# Activity
Within the listing that follows, state how many lines include the word "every"; write only that number.

# Exercise material
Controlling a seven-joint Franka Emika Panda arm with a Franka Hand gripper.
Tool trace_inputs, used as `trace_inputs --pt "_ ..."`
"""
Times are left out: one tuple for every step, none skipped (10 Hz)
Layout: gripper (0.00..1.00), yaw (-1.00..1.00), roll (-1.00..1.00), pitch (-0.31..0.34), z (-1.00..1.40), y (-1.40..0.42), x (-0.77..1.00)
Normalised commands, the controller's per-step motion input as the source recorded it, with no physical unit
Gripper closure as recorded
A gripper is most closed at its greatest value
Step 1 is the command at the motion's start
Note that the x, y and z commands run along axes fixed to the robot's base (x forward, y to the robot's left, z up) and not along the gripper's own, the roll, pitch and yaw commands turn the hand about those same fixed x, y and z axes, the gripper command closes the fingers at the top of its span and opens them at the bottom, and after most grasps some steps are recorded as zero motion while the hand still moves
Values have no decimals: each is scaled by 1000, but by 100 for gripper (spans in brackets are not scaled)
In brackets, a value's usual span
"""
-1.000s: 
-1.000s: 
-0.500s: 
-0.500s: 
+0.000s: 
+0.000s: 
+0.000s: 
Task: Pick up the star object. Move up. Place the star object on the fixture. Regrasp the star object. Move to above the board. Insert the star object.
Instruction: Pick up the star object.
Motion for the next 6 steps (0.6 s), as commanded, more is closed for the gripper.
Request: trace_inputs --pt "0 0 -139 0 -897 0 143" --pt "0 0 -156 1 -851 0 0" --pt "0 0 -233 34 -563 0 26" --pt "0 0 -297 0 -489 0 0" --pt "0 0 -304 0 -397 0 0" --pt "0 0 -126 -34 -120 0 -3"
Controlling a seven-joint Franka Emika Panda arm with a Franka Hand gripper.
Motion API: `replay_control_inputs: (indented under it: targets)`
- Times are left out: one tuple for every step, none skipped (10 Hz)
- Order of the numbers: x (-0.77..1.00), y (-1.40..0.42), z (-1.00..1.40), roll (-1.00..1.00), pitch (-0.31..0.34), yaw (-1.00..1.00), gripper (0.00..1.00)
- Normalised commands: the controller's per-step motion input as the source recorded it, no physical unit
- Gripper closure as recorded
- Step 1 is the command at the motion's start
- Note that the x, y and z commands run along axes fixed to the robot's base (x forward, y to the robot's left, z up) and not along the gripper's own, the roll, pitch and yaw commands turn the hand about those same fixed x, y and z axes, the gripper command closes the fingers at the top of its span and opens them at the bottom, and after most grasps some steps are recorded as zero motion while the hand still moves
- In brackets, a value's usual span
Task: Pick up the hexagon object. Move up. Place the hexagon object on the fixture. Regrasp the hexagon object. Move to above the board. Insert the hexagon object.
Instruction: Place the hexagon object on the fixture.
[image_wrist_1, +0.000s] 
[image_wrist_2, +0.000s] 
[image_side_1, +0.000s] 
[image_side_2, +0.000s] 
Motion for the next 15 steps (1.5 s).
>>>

# Completed exercise
2